Evaluating the recovery rate of heavy metals in settled dirt by inductively coupled plasma mass spectrometry (ICP-MS) requires comparing the concentration of heavy metals in your sample to the known concentration of heavy metals you spiked into the sample as a reference. For calculating the recovery rate: Recovery Rate (%) = (Detected Concentration of Heavy Metal in Spiked Sample / Known Concentration of Heavy Metal in Spiked Sample) × 10 *Detected Concentration of Heavy Metal in Spiked Sample: This is the concentration of the heavy metal you measured in your sample using ICP-MS. *Known Concentration of Heavy Metal in Spiked Sample: This is the known concentration of the heavy metal that you spiked into your sample. It's the concentration you are hoping to find if the recovery percentage of the instrument depends on the detector and generation of ICP-MS. You often spike a known concentration of the heavy metal into a set of your prepared dust samples and then analyze them alongside your actual samples.

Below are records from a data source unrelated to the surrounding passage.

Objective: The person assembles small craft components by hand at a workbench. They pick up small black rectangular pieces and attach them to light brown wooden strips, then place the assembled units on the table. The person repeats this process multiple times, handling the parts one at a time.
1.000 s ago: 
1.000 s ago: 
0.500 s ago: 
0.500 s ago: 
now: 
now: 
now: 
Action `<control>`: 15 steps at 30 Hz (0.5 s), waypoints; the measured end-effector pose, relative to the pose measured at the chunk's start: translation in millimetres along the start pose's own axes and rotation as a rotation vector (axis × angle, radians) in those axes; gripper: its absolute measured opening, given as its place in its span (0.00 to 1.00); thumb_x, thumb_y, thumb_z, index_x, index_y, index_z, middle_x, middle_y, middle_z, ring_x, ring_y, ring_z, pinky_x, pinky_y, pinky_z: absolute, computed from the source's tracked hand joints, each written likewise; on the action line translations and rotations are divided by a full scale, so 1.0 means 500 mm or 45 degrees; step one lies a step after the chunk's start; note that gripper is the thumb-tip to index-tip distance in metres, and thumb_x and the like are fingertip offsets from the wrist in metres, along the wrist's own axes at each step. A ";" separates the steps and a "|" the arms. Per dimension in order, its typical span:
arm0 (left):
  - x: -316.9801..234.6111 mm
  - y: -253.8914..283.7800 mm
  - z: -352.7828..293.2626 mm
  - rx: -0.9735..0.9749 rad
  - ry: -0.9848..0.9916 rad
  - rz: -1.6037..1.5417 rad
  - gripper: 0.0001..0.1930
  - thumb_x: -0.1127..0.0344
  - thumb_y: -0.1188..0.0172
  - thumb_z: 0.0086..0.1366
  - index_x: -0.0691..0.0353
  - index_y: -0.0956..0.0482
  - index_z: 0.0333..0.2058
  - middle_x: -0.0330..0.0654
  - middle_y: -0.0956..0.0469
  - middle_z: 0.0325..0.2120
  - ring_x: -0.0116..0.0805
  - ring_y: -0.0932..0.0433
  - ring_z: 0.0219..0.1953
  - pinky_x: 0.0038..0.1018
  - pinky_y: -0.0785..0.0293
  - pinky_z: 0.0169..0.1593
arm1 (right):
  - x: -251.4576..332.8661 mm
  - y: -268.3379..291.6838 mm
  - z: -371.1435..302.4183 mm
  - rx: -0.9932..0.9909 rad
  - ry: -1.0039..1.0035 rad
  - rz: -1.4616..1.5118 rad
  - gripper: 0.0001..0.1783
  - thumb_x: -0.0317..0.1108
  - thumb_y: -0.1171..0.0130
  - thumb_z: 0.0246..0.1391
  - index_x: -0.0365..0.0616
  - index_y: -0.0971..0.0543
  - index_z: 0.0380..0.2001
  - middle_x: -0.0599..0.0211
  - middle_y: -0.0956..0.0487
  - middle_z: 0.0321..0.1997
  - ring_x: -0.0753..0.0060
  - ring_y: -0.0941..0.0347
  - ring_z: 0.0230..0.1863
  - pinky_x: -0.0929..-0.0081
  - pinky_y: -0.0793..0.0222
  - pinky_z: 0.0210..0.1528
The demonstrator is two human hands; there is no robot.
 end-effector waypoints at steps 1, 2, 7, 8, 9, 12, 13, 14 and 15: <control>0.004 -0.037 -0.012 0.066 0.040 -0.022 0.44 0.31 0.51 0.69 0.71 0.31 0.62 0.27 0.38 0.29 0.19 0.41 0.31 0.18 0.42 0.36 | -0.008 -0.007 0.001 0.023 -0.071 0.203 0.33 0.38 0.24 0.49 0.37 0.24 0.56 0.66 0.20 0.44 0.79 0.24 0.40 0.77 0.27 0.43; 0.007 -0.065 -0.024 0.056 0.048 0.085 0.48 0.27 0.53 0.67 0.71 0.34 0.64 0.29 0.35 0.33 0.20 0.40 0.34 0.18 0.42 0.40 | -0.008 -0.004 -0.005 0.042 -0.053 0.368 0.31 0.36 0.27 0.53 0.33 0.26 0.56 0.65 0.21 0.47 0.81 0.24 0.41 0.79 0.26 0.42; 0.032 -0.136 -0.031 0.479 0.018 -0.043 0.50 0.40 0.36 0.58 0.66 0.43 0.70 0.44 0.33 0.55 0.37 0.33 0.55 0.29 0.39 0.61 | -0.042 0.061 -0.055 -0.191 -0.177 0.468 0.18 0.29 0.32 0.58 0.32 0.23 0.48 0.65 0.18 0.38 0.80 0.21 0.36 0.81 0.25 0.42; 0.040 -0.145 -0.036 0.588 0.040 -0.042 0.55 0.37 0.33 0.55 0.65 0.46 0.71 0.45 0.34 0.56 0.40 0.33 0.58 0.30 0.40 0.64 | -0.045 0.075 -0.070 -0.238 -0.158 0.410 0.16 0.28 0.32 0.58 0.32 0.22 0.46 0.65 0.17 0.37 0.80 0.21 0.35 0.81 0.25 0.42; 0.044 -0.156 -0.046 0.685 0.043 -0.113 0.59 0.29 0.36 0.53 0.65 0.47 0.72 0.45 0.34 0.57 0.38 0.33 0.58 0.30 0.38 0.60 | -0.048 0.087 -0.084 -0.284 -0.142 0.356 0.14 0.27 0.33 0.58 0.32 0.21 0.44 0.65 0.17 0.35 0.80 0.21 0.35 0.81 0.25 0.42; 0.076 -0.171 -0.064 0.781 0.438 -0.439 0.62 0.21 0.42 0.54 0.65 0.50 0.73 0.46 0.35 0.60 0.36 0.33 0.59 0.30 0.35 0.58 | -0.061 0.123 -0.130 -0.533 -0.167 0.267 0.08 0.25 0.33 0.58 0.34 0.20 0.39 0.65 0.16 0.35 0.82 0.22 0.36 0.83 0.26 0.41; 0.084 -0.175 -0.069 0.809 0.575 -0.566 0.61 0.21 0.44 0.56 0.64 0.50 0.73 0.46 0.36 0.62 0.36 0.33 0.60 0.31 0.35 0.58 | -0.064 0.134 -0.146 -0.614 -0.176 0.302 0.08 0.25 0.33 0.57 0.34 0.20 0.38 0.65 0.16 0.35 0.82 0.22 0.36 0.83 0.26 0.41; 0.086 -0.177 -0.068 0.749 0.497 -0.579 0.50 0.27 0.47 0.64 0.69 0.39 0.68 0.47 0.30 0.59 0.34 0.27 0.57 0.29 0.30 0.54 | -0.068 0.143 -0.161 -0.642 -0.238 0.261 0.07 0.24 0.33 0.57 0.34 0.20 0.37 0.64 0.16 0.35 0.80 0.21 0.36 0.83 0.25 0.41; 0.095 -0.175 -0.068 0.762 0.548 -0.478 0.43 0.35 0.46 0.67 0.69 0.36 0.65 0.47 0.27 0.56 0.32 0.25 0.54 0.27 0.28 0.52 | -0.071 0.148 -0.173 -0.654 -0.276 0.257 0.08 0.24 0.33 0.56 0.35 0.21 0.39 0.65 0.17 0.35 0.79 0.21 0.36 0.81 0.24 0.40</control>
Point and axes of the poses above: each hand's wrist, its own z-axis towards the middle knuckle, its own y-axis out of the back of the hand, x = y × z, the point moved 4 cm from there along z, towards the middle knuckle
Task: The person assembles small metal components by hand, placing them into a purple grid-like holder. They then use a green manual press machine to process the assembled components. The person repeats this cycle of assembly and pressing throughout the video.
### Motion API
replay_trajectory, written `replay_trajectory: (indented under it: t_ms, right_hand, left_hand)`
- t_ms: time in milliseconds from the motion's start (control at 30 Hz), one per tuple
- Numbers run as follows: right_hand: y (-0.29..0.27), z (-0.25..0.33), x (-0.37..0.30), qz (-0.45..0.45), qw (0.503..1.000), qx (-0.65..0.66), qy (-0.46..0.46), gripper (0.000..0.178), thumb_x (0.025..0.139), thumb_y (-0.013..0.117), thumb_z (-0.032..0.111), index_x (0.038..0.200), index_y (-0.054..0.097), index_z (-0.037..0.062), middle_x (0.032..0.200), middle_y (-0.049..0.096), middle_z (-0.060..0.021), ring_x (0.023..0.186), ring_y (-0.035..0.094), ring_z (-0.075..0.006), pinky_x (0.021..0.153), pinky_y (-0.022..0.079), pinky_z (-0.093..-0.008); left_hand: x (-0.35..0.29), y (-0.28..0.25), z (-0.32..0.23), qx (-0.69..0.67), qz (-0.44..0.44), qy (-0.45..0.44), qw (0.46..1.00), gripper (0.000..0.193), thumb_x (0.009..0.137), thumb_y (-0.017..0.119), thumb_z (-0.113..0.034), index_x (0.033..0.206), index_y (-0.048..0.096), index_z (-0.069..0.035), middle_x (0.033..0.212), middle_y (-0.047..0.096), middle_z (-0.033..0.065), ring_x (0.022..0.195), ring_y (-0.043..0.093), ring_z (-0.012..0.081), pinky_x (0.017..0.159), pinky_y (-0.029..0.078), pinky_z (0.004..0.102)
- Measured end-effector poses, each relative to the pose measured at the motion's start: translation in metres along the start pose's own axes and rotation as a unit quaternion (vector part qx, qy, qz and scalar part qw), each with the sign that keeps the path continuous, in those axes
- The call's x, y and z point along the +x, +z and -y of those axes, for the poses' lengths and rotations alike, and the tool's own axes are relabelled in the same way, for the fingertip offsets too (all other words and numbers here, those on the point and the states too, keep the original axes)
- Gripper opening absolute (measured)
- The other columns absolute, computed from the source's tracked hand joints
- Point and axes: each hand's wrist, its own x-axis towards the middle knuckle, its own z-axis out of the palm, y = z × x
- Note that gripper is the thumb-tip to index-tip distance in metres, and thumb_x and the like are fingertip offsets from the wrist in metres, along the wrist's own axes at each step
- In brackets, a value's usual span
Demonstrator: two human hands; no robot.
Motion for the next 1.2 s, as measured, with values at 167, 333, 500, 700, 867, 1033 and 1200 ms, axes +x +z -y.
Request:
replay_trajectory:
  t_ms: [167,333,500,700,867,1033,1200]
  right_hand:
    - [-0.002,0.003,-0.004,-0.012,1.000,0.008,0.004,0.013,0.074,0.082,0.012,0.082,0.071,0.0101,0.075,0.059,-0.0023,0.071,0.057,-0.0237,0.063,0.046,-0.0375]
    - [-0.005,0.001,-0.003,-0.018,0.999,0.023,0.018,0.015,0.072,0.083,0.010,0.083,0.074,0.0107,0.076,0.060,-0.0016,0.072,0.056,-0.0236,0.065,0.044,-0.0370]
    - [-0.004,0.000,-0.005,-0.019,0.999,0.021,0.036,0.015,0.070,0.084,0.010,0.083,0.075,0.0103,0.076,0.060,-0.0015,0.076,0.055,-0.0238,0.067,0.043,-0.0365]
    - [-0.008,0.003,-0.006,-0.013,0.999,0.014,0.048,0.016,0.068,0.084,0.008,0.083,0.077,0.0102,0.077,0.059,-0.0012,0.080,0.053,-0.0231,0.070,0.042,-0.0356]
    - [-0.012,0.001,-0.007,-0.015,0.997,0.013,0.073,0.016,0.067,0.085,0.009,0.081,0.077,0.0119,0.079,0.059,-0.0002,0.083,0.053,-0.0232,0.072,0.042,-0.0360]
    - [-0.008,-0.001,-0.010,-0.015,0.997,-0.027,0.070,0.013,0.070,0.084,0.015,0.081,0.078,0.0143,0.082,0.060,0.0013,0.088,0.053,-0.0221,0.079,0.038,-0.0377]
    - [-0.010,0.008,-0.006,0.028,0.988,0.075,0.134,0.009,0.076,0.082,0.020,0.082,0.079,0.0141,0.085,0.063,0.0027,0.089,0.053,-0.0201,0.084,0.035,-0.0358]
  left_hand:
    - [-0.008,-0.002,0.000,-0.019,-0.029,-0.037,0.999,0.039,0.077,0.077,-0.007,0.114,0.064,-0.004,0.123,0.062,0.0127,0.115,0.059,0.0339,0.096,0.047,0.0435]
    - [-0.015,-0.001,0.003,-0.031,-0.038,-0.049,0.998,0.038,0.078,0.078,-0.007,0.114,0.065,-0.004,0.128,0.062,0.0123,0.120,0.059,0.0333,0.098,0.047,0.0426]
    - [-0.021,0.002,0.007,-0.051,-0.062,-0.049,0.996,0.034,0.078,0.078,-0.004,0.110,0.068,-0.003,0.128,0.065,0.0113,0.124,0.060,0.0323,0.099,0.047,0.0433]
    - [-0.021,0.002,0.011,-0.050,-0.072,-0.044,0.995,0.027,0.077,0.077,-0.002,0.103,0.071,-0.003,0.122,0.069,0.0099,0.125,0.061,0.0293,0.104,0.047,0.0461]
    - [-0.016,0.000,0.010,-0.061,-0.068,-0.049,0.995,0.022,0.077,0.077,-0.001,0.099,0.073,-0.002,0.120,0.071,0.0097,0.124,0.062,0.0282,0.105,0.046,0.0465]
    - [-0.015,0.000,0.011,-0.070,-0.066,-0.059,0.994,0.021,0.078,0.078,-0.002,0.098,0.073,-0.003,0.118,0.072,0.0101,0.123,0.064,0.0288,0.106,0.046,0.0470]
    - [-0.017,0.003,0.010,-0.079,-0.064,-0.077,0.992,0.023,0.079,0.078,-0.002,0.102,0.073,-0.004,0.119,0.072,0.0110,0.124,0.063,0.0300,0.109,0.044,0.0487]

By comparing the measured concentration in the spiked sample to the known concentration, You can find out how much of the heavy metal was retrieved during the sample preparation and analysis process. A recovery rate of 98–99% shows that all of the spiked heavy metal was recovered, while a low percentage suggests that some of it was lost or not analyzed during the study—human error during sample preparation (weighting, digestion, pouring, and serial dilution). This recovery rate is used to assess the accuracy and reliability of your analytical method for assessing heavy metals in settled dust samples.@Ravi Kumar Tiwari@ 📷
Handbook of Methods in Environmental Studies: Water and Waste Water Analysis
You can use a certified reference material (CRM) to calculate recovery of your samples.
Basically a group of researchers have kindly (for a big fee) calculated the amount of metals in a sample (for example (CRM No. 30 Gobi Kosa Dust). After you analyse such CRM sample, you compare the the certified concentration to the concentration you find and then you calculate the recovery. You can apply the same recovery percentage for your sample. There are several assumptions you need to make: The matrix needs to be similar and the range of concentrations also needs to be matched.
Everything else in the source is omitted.